Im selben Zeitraum haben die ärmeren 60 Prozent der Welt, mehr als 4,7 Milliarden Menschen, 20 Milliarden US-Dollar verloren.“

Die meisten Modelle der traditionellen Wirtschaftslehre können diese Fakten nicht erklären.
Sie nehmen irrigerweise an, dass sich das Vermögen einer einzelnen Person an den Mittelwert des Gesamtvermögens aller Personen zu einem bestimmten Zeitpunkt annähern würde (sog. ergodische Hypothese) und somit langfristig stabil sei.
Die Fakten der Realität (wie auch in dieser Oxfam Studie) zeigen aber laufend, dass diese Annahme bei einem multiplikativen Prozess wie der Vermögensentwicklung falsch ist.
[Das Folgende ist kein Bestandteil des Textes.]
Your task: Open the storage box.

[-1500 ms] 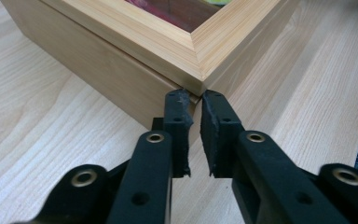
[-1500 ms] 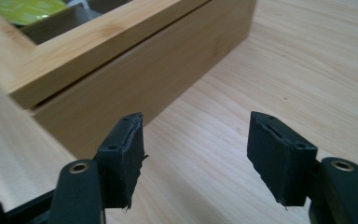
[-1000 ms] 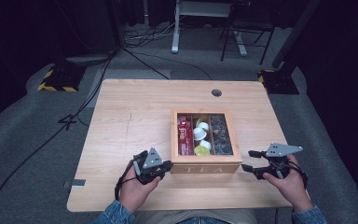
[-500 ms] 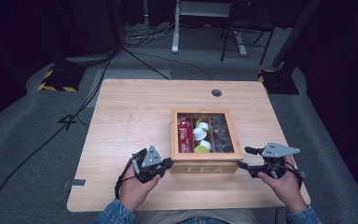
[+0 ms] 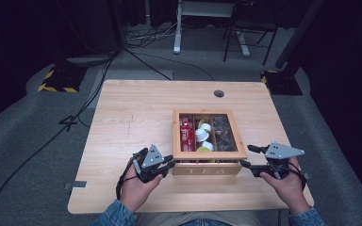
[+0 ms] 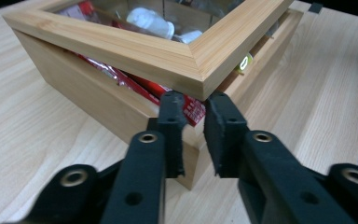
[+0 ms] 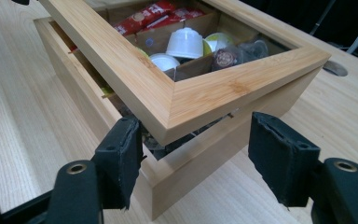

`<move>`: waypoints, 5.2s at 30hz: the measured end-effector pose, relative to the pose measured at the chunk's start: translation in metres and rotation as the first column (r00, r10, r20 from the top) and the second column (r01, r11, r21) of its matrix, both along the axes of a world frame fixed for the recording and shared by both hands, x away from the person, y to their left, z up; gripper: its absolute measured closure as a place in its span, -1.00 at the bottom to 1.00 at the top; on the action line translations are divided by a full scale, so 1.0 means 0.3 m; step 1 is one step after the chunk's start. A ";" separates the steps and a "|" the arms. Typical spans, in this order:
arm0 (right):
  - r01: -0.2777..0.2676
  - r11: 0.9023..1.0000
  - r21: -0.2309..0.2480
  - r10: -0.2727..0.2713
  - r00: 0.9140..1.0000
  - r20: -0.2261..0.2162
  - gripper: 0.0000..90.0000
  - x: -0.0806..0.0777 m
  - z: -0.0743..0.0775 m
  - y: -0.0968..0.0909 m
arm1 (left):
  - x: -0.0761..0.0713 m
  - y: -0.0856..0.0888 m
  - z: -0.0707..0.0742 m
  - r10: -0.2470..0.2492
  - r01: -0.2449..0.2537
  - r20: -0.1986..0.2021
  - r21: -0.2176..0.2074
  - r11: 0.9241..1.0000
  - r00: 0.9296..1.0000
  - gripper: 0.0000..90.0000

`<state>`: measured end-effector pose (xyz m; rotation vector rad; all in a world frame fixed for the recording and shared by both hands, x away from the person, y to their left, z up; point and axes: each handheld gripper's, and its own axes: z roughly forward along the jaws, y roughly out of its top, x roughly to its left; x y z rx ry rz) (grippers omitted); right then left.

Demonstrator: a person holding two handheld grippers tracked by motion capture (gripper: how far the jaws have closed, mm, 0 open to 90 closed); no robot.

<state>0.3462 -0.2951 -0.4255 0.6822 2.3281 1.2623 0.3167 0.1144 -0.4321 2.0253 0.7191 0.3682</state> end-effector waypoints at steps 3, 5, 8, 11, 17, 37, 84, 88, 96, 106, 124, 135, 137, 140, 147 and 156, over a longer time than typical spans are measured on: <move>-0.007 1.000 -0.009 0.008 1.000 0.012 -0.19 0.004 0.016 0.001 | -0.003 0.002 0.011 0.020 -0.020 0.015 -0.005 1.000 1.000 0.47; -0.013 1.000 -0.005 0.013 1.000 0.028 -0.14 0.001 0.028 0.001 | -0.006 0.008 0.016 0.028 -0.028 0.022 0.004 1.000 0.999 0.36; -0.012 1.000 0.002 0.012 0.999 0.045 -0.14 0.003 0.053 -0.001 | -0.008 0.020 0.018 0.044 -0.044 0.026 0.010 0.999 0.999 0.23; -0.016 1.000 0.009 0.016 0.998 0.060 -0.14 0.009 0.072 -0.003 | -0.011 0.043 0.019 0.070 -0.071 0.024 0.006 0.997 0.997 0.19; -0.036 0.999 0.027 0.034 0.996 0.081 -0.14 0.036 0.122 -0.007 | -0.019 0.078 0.015 0.110 -0.110 0.026 -0.003 0.994 0.994 0.09; -0.078 0.996 0.037 0.072 0.987 0.147 0.07 0.117 0.249 0.021 | -0.024 0.189 -0.014 0.199 -0.199 0.001 0.001 0.980 0.980 0.18; 0.063 0.985 0.158 -0.083 0.989 0.126 0.18 0.557 0.380 0.113 | 0.074 0.212 -0.044 0.198 -0.198 -0.019 -0.002 0.980 0.980 0.08; 0.081 0.981 0.178 -0.099 0.991 0.095 0.19 0.587 0.356 0.112 | 0.077 0.210 -0.046 0.195 -0.194 -0.015 0.007 0.981 0.981 0.07; 0.131 0.977 0.166 -0.137 0.990 0.027 0.22 0.649 0.265 0.116 | 0.075 0.206 -0.047 0.191 -0.191 -0.014 0.011 0.982 0.981 0.06; 0.175 0.972 0.158 -0.174 0.985 -0.023 0.01 0.704 0.191 0.119 | 0.078 0.202 -0.054 0.188 -0.187 -0.024 0.020 0.982 0.982 0.05; 0.238 0.957 0.165 -0.233 0.971 -0.045 -0.14 0.751 0.137 0.141 | 0.092 0.201 -0.083 0.184 -0.182 -0.064 0.033 0.983 0.981 -0.01; 0.251 0.956 0.150 -0.249 0.968 -0.036 -0.41 0.749 0.117 0.172 | 0.094 0.205 -0.086 0.192 -0.190 -0.068 0.035 0.981 0.979 -0.06; 0.248 0.958 0.145 -0.245 0.969 -0.038 -0.42 0.750 0.117 0.172 | 0.095 0.206 -0.088 0.194 -0.192 -0.071 0.033 0.981 0.978 -0.07; 0.247 0.957 0.151 -0.242 0.969 -0.047 -0.40 0.749 0.118 0.167 | 0.097 0.211 -0.088 0.196 -0.194 -0.070 0.038 0.980 0.978 -0.08; 0.251 0.957 0.146 -0.244 0.968 -0.063 -0.40 0.736 0.126 0.152 | 0.102 0.224 -0.087 0.199 -0.196 -0.079 0.044 0.980 0.977 -0.13; 0.234 0.960 0.153 -0.221 0.971 -0.095 -0.35 0.679 0.189 0.118 | 0.102 0.249 -0.088 0.212 -0.209 -0.102 0.043 0.977 0.972 -0.19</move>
Das Vermögen einer einzelnen Person nähert sich nur dem Erwartungswert über die individuelle Zeitachse und der ist für die meisten leider negativ, wenn es keine ausreichende Umverteilung in der Form von Vermögen- und Erbschaftsteuern gibt.
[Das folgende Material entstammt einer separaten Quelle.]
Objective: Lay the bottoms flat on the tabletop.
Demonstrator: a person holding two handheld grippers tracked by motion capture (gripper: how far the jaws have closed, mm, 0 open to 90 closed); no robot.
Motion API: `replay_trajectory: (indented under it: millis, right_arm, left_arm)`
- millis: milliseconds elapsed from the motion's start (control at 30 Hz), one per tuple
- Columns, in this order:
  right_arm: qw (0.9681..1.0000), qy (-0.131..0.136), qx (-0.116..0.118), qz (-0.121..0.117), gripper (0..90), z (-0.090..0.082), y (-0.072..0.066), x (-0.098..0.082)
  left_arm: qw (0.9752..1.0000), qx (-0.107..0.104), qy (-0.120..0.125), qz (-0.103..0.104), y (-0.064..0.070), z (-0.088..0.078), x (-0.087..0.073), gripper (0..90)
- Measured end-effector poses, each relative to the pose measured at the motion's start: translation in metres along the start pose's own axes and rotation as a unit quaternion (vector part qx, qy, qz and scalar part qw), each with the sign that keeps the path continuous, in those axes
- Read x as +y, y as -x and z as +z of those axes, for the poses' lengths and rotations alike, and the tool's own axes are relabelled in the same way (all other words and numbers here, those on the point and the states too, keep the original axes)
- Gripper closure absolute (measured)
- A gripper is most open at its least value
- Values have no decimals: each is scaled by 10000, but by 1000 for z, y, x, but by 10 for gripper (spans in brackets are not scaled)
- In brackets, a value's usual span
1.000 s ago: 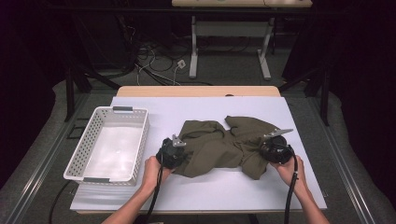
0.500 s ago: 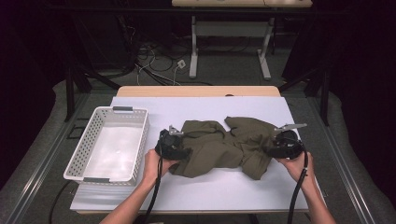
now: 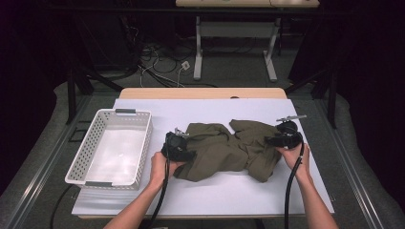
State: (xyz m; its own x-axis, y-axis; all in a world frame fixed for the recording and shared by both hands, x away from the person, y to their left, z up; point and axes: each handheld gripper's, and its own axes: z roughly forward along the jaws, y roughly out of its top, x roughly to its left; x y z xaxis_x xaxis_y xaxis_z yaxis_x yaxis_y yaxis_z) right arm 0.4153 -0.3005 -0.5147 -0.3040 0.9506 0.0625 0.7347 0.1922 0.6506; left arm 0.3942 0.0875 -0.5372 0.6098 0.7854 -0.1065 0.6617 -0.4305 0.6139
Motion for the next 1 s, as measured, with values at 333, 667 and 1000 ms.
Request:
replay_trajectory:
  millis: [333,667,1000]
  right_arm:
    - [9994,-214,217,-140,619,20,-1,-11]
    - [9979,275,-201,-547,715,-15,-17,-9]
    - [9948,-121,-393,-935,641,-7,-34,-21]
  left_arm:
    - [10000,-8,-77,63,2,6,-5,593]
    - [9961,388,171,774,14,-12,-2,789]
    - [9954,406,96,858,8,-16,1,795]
Das Wesen lebender Systeme und des Kapitalismus ist multiplikativer Natur: Kapital wird dazu eingesetzt, mehr von sich selbst zu erzeugen. Solche Systeme werden besser durch die Theorie der Geometrischen Brownschen Bewegung erklärt.
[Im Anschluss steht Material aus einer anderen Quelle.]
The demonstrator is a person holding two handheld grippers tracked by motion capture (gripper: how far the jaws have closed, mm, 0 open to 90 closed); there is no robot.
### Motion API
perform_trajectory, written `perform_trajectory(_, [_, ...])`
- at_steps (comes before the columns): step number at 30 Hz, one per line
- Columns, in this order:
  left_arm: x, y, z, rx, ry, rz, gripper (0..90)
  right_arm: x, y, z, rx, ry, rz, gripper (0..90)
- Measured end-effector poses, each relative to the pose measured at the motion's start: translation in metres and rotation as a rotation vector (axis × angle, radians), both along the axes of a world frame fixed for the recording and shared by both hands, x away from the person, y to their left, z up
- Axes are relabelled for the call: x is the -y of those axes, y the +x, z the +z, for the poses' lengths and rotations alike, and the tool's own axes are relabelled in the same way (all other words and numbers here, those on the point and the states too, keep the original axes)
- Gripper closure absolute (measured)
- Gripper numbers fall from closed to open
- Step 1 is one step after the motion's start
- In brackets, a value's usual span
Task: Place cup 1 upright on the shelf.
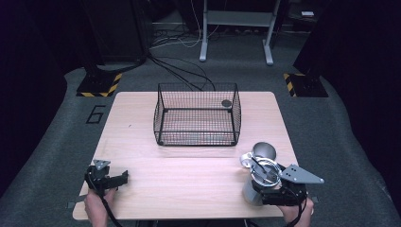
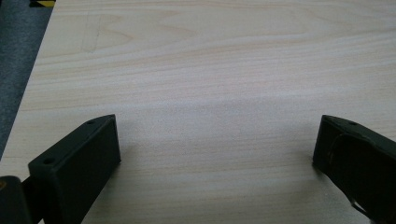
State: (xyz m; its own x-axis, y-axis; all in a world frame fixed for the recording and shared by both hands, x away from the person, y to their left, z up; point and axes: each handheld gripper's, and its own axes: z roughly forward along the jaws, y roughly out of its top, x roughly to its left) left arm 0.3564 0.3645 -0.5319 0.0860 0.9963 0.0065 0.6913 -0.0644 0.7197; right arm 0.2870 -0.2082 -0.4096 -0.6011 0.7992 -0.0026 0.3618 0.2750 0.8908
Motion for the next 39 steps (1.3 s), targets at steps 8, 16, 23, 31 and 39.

Das kann man gut in unserem Simulationsmodell nachvollziehen:
Warum werden Reiche immer reicher?
Wir erkennen, dass eine Steigerung des allgemeinen Bruttosozialprodukts keinesfalls dazu führt, dass alle Menschen reicher werden.

Ole Peters, der die mathematischen Grundlagen dafür entwickelt hat, schreibt dazu:
„In der Ökonomie des multiplikativen Vermögens – des Kapitalismus – können wir 3 Alternativen beobachten:“

  • Wenn wir nichts tun, wächst die Ungleichheit ins Unendliche.
  • Wenn wir schnell genug umverteilen, kann sich die Ungleichheit auf einem bestimmten Level stabilisieren.
  • Wenn wir jedoch aktiv destabilisieren, wie wir es offensichtlich in den letzten Jahren getan haben, verschwindet der Mittelstand. Eine arme Person, die brav wirtschaftet, wird dann immer ärmer und kann nie mehr zum Mittelstand aufsteigen. Ebenso wird eine reiche Person, die sich vernünftig verhält, automatisch immer reicher werden und nie mehr in den Mittelstand absteigen können.

Siehe auch:
Wealth: redistribution and interest rates
DerStandard: Reiche werden reicher

Europäische Zentralbank publiziert neue Verteilungsdaten

Per 8.1.2024 hat die Europäische Zentralbank neues Datenmaterial über die Vermögensverteilung in Europa publiziert.
Siehe z.B.: Top 5% share of net wealth of households
Demnach scheint die Ungleichheit bei den Vermögen der Haushalte doch größer zu sein, als bisher angenommen. Österreich ist dabei Spitzenreiter:
(siehe dicke blaue Linie in dieser Grafik oben für Österreich im Vergleich zum rot strichlierten europäischen Durchschnitt.)

Auch der Standard hat darüber berichtet:
Die reichsten fünf Prozent halten mehr als die Hälfte des Vermögens

Laut Arbeiterkammer-Ökonom Matthias Schnetzer ist die Bedeutung von Erbschaften für die Anhäufung von Vermögen im Vergleich zu Arbeitseinkommen in keinem untersuchten europäischen Land größer als in Österreich.